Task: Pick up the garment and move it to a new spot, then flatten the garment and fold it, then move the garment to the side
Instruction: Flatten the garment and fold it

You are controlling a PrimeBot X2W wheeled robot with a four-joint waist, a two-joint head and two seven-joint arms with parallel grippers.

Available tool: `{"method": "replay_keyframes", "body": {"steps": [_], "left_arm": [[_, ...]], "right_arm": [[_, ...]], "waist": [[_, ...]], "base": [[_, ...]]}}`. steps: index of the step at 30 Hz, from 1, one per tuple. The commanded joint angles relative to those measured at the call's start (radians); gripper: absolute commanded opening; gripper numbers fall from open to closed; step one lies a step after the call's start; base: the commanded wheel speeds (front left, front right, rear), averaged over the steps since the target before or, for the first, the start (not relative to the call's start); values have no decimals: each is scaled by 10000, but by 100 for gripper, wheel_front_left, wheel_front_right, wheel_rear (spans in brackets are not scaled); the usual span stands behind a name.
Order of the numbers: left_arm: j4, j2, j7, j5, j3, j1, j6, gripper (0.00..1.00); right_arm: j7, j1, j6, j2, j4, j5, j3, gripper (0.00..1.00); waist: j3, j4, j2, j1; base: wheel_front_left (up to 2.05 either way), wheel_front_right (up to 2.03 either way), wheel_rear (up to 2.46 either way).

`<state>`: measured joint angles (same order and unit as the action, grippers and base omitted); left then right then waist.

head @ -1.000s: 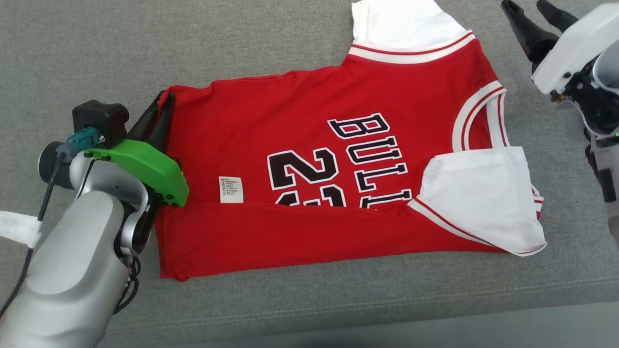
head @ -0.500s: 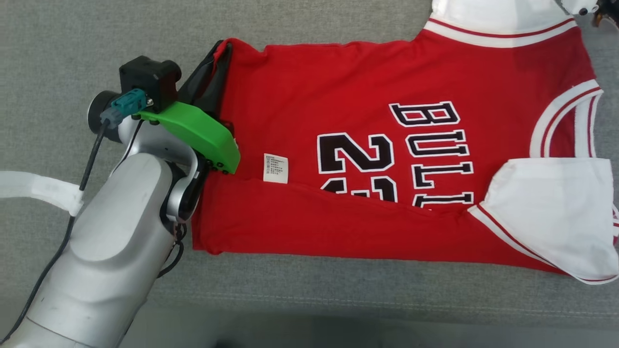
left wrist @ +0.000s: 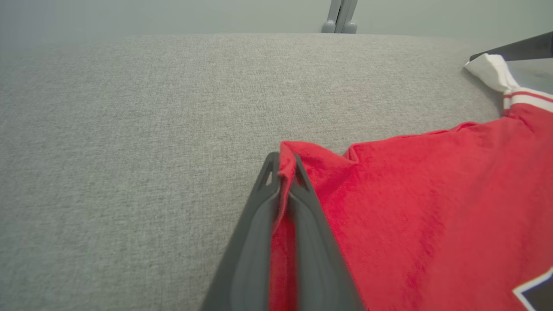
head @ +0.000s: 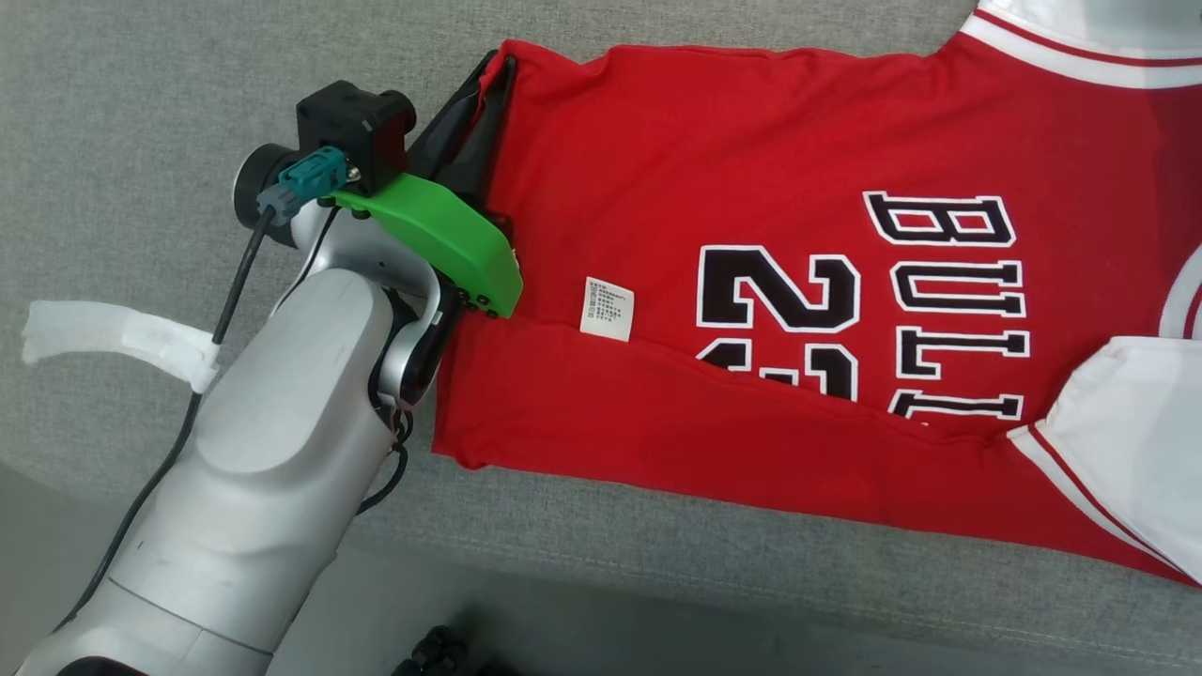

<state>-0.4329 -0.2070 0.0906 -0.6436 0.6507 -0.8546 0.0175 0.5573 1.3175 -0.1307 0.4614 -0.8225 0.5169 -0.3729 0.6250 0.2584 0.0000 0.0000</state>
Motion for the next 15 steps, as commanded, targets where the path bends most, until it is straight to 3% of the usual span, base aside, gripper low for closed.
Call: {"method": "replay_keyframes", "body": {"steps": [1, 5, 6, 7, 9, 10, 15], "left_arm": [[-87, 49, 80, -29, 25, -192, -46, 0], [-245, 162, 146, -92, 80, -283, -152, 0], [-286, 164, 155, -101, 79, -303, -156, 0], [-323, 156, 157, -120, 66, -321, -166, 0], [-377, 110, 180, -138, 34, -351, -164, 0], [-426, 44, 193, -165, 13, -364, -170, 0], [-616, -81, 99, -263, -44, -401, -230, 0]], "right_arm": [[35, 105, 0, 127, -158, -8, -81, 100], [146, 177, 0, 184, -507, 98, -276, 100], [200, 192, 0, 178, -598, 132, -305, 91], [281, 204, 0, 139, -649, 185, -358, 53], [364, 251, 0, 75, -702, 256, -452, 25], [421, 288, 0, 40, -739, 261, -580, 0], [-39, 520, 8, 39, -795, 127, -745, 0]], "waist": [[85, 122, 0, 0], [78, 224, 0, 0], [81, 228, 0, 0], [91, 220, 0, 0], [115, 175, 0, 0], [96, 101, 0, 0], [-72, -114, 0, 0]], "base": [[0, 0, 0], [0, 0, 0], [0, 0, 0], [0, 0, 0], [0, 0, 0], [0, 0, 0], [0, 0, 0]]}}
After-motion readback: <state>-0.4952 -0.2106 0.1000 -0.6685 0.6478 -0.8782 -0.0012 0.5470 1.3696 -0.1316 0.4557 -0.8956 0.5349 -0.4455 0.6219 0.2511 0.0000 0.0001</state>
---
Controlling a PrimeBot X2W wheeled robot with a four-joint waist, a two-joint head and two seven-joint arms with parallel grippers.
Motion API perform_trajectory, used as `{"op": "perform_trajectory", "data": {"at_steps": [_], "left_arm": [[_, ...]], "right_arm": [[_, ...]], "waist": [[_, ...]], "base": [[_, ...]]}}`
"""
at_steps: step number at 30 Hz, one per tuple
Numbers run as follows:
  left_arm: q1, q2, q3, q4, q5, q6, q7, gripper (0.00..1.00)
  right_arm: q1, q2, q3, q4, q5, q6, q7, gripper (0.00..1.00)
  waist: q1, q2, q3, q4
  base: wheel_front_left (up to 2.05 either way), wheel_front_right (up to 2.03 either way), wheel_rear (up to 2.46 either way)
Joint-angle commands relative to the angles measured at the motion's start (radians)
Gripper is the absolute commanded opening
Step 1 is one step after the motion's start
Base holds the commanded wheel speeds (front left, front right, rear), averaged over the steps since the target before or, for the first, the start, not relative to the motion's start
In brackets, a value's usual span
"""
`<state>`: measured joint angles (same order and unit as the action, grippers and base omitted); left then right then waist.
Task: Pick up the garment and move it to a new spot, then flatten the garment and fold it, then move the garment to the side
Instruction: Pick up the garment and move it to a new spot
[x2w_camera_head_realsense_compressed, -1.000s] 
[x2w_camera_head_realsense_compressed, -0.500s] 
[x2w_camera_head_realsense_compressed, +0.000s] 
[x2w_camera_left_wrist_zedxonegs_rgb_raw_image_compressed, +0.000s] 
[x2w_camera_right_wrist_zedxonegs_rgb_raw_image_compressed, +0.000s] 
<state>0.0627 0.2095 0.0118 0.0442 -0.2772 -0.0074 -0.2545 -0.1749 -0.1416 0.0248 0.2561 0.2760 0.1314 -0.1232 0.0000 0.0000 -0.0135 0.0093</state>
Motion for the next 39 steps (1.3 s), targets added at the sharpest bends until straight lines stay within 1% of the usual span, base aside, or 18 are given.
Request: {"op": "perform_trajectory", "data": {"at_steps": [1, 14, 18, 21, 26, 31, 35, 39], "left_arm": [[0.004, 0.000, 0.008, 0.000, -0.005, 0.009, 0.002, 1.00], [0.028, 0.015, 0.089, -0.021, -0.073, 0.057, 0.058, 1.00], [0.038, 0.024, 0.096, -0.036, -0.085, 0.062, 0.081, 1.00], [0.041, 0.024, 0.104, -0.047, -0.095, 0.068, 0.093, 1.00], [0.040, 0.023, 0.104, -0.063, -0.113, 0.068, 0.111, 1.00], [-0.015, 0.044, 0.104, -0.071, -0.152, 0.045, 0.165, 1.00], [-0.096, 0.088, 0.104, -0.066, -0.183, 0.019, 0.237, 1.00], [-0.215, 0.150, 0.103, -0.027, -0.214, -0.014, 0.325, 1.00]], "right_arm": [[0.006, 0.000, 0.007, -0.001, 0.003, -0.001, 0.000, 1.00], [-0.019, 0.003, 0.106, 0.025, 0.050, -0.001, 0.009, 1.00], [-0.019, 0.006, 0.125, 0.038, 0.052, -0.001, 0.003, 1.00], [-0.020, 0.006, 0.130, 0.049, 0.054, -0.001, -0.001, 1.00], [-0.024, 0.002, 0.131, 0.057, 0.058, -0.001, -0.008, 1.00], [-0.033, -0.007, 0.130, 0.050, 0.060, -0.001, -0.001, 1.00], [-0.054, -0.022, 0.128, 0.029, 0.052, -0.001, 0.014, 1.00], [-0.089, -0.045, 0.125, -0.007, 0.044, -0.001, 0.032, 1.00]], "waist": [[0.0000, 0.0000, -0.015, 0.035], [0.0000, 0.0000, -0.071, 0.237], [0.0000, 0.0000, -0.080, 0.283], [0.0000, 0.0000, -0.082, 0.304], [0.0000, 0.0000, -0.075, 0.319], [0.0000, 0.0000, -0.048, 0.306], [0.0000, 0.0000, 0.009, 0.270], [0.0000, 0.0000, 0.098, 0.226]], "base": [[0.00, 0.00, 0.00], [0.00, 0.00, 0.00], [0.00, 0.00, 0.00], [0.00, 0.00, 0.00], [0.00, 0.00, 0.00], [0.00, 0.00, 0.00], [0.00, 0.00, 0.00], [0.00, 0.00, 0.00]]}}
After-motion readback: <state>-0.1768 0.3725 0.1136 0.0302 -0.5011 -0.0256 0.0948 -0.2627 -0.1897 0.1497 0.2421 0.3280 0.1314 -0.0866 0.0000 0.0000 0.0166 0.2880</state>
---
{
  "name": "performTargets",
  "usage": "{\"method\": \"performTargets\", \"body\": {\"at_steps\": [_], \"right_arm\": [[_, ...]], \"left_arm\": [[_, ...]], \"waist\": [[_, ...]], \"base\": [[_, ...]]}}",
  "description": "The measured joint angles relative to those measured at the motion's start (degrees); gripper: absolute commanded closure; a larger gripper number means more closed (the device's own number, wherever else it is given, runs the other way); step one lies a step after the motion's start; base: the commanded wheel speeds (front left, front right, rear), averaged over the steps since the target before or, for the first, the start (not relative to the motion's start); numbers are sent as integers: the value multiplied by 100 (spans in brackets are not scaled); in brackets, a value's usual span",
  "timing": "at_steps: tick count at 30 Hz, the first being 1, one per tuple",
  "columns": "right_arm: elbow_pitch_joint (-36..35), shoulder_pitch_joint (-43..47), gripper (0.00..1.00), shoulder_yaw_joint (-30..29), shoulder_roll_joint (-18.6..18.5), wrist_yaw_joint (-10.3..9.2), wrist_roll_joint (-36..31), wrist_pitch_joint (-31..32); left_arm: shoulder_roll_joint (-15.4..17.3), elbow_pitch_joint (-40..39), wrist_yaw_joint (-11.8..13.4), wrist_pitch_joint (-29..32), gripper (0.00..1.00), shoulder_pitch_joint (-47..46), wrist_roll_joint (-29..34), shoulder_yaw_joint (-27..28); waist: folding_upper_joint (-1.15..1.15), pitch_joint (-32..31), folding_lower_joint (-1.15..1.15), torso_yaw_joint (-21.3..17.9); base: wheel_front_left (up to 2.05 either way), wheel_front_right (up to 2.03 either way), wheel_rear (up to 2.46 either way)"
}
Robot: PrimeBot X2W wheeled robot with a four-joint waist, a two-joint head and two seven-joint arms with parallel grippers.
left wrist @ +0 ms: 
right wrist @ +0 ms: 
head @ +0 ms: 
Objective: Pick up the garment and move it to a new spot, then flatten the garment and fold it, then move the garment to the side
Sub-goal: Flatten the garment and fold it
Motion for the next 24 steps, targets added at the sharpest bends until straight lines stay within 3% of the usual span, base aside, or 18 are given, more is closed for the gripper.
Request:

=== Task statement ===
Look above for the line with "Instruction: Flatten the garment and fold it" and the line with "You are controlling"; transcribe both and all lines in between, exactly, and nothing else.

=== Solution for this exercise ===
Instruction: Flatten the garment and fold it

You are controlling a PrimeBot X2W wheeled robot with a four-joint waist, a two-joint head and two seven-joint arms with parallel grippers.

That completes the answer to this exercise.